# What is this growing underneath my java ferns?



## AquaVaj (Feb 19, 2010)

Is this normal? Also there's black blotches all over the leaves too. What's going on with them?


----------



## FarCanal (Mar 12, 2008)

Daughter plants. These will develop into baby java ferns. This is how a lot of ferns reproduce ...


----------



## 954baby (Feb 8, 2008)

http://users.rcn.com/jkimball.ma.ultranet/BiologyPages/F/Ferns.htmlThe lifecycle of a fern is pretty much the same across the board. Those little bumps that develop on the underneath of the leaves are called sori. FarCanal is right, for each and ever single sori there will more then likely be a daughter plant to form.
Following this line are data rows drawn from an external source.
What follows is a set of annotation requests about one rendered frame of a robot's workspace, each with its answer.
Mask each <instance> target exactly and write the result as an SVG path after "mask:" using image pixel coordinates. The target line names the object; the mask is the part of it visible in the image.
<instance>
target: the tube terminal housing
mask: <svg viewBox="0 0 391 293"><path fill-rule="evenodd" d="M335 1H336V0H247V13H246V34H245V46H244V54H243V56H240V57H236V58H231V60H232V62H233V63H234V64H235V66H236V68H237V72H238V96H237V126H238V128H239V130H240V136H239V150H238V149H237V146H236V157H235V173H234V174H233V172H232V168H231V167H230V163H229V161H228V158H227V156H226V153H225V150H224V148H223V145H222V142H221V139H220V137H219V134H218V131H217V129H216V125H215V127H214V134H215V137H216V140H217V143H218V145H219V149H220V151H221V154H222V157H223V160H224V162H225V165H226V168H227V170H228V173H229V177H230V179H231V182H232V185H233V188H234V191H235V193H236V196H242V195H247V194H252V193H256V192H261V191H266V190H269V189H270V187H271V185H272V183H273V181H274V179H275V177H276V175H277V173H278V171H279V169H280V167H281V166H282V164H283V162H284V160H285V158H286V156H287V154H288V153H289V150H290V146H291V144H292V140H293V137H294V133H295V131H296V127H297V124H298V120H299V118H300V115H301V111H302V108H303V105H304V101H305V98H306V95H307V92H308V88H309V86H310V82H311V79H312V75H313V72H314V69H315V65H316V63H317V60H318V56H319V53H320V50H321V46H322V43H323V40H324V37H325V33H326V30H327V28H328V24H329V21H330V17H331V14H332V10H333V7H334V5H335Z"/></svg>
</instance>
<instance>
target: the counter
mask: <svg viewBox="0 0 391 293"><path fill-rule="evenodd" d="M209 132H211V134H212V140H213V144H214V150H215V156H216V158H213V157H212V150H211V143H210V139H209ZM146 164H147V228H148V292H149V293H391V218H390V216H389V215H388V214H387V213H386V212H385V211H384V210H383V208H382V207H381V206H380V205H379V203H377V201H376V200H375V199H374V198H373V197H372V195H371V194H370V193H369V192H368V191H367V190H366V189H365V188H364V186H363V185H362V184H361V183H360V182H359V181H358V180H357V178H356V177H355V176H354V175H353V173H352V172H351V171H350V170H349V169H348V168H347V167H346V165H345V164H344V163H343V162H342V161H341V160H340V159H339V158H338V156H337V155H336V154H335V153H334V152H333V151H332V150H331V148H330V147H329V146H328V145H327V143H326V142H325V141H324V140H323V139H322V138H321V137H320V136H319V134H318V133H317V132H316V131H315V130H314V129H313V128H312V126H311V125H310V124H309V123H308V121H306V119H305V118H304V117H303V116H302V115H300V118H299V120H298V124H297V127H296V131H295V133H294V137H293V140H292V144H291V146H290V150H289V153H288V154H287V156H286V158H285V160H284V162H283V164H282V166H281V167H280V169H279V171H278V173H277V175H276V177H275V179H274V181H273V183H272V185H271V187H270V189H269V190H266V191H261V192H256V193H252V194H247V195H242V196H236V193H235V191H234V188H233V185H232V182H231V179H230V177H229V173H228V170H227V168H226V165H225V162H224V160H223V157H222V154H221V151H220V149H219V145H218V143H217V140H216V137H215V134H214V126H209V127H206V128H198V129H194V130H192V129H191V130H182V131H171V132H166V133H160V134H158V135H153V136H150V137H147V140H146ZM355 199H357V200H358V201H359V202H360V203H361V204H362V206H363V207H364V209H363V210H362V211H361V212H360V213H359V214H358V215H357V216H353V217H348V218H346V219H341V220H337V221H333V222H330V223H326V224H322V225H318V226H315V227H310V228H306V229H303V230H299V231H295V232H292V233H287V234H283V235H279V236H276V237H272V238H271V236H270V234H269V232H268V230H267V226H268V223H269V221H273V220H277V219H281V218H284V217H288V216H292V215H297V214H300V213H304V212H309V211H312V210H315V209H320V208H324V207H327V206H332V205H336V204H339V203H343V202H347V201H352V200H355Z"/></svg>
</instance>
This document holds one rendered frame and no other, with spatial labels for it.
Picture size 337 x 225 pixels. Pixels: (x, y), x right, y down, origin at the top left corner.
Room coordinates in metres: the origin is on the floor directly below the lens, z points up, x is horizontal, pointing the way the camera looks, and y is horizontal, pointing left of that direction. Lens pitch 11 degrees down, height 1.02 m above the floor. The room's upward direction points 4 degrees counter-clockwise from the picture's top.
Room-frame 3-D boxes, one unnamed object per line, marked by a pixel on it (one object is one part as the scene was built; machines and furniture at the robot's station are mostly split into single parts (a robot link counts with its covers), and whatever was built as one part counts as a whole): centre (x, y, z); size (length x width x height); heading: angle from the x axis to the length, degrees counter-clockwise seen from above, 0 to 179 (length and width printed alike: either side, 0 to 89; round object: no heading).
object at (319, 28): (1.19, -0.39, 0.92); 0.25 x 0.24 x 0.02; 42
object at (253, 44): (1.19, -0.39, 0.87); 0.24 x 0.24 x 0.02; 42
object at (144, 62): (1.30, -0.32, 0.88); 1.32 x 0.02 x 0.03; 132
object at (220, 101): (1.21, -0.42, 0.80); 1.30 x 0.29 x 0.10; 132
Wait until they get like 1-3 leaves and you can pluck them off and they will be good to go. I bought this Java fern 2 years ago with maybe 5 leaves on the rhizome. Within 3 months I had over 400 new java ferns to relocate. I now have a 29 gallon completely full from 1 plant. Apparently when you move them to a new setup this triggers the growth of sori. Also damaged leaves and poor conditions will trigger the sori to reproduce.


----------



## Ghazanfar Ghori (Jan 27, 2004)

you can also trigger this by cutting several leaves off the plant and dropping them into a ziplock bag. drop it into a location where it gets a little ambient light and as long as they remain moist enough, it causes the leaves to sprout daughter plants everywhere!


----------



## 954baby (Feb 8, 2008)

Yea that is very true. I have leaves sitting in my java fern tank that have been off the plant for several several months and they are still green putting out baby plants frequently. What I do is when leaves get discolored or have imperfections I clip them all off and then tie them together with weights and drop them in the areas where you wouldn't be able to see them. Over time this creates a cool effect.


----------